The Department of Justice said this is the first time a federal jury has handed down a criminal conviction for P2P copyright infringement.

The Motion Picture Association of America has proclaimed victory with a criminal conviction against a peer-to-peer Web site operator.

A federal jury convicted 26-year-old Daniel Dove of EliteTorrents.org, a site that distributes movies before their official release. Dove's conviction on charges of conspiracy and felony copyright infringement marks the eighth successful prosecution stemming from a national crackdown on sites that distribute copyrighted content through P2P networks. It's the first time a federal jury has handed down a criminal conviction for P2P copyright infringement, according to the U.S. Department of Justice.

Prosecutors said Dove recruited a small group of EliteTorrents members with high-speed Internet connections and served as an administrator as they uploaded pirated content. They said he operated a high-speed server to distribute content through BitTorrent technology.

Investigators who participated in "Operation D-Elite" uncovered evidence showing EliteTorrents had more than 125,000 members and promoted distribution of about 700 movies, which were downloaded more than 1.1 million times.

Dove will face sentencing Sept. 9. He could spend up to 10 years in prison.

Dove's conviction "sends a clear message that when presented with clear-cut evidence, jurors have little tolerance for the willful, deliberate, and widespread distribution of protected content," said Dan Glickman, chairman and CEO of the MPAA.

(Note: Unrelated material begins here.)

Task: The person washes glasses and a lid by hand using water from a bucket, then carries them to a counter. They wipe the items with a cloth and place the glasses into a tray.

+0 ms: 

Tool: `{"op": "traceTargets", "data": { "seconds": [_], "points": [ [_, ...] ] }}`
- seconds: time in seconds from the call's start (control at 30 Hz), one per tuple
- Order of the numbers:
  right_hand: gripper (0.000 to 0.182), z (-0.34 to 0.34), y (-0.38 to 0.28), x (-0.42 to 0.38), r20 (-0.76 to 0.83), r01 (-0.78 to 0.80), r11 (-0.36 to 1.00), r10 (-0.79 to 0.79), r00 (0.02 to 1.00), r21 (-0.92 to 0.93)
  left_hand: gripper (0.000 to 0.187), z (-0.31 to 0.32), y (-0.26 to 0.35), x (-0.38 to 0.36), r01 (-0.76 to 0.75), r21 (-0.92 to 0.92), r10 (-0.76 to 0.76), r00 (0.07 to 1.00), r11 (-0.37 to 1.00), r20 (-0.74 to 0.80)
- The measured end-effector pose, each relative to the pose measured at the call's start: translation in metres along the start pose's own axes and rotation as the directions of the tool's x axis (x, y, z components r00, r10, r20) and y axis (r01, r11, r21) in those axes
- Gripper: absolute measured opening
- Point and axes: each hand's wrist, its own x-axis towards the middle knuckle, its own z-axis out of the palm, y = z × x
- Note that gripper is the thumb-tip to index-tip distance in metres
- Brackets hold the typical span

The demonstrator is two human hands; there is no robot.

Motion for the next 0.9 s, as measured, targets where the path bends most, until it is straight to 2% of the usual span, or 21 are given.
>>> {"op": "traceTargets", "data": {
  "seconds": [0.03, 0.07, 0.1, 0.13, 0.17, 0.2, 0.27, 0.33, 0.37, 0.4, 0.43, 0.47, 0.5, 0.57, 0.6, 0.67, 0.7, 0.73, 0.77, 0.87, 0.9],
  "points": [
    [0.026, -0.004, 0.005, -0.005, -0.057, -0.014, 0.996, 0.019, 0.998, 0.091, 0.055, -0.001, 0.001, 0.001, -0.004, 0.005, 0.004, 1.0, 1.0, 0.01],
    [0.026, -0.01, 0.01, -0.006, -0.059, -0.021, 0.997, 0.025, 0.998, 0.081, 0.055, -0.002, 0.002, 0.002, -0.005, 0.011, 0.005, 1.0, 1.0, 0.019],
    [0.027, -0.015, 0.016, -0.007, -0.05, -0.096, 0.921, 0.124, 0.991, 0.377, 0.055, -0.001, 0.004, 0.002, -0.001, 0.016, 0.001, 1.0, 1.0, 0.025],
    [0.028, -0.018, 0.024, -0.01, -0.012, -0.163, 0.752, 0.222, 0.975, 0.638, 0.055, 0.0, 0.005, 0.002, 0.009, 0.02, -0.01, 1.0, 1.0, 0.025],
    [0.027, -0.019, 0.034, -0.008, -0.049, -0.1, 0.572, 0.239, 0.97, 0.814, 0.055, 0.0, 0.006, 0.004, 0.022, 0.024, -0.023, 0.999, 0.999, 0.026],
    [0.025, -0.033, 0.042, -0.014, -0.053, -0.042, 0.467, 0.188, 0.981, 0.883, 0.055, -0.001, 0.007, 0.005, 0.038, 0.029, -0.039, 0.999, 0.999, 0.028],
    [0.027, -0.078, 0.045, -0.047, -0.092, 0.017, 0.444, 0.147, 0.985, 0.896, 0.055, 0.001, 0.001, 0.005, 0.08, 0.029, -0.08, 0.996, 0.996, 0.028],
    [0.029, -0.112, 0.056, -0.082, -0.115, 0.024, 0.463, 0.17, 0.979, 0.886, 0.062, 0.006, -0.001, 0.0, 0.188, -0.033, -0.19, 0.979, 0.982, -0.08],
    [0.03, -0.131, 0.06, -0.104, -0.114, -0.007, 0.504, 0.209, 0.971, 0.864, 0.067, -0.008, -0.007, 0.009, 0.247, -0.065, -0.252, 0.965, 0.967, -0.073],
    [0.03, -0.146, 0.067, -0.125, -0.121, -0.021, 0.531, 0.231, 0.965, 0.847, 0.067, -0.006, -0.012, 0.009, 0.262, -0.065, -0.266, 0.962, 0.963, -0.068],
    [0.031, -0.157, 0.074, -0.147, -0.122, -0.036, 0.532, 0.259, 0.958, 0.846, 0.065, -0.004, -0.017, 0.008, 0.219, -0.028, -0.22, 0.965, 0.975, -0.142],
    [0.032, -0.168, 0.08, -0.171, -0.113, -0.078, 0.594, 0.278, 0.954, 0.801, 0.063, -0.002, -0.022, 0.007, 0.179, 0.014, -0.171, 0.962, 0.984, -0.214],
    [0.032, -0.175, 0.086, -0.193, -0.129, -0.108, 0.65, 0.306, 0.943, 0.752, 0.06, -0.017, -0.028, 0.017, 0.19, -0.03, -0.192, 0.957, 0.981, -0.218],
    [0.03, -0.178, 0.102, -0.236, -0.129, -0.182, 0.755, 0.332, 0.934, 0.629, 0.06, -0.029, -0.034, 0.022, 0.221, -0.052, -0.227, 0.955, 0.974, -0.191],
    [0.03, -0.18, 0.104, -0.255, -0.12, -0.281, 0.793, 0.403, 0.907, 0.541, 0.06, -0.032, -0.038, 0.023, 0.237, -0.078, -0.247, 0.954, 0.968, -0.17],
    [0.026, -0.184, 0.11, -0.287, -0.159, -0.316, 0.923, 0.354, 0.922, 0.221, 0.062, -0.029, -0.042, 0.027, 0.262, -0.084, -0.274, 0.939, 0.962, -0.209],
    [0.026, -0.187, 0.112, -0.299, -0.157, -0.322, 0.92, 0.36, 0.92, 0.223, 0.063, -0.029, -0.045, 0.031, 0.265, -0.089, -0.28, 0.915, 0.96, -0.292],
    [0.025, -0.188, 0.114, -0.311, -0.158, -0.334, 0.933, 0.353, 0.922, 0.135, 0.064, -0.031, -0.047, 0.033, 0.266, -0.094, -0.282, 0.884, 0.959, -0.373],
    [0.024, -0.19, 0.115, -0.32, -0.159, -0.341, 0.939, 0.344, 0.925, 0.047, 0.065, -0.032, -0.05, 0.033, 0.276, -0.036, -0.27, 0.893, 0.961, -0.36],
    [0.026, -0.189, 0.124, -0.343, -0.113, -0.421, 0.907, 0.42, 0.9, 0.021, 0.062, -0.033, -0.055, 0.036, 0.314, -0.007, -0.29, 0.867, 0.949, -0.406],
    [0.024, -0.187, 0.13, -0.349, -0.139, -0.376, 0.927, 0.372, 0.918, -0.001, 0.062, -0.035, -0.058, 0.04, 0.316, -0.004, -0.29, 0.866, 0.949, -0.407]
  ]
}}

"The MPAA commends the federal jury in Big Stone Gap, Va., for their thoughtful deliberations in this case and for valuing the protection of intellectual property in the United States," he said.

FBI field officers in San Diego and Richmond, Va., worked with the cybercrime fraud unit of the FBI's cyberdivision in Washington, D.C., and the U.S. Department of Justice's computer crime and intellectual property section to investigate the case. Attorneys from the Eastern District of Virginia prosecuted it, with assistance from attorneys from the Western District of Virginia.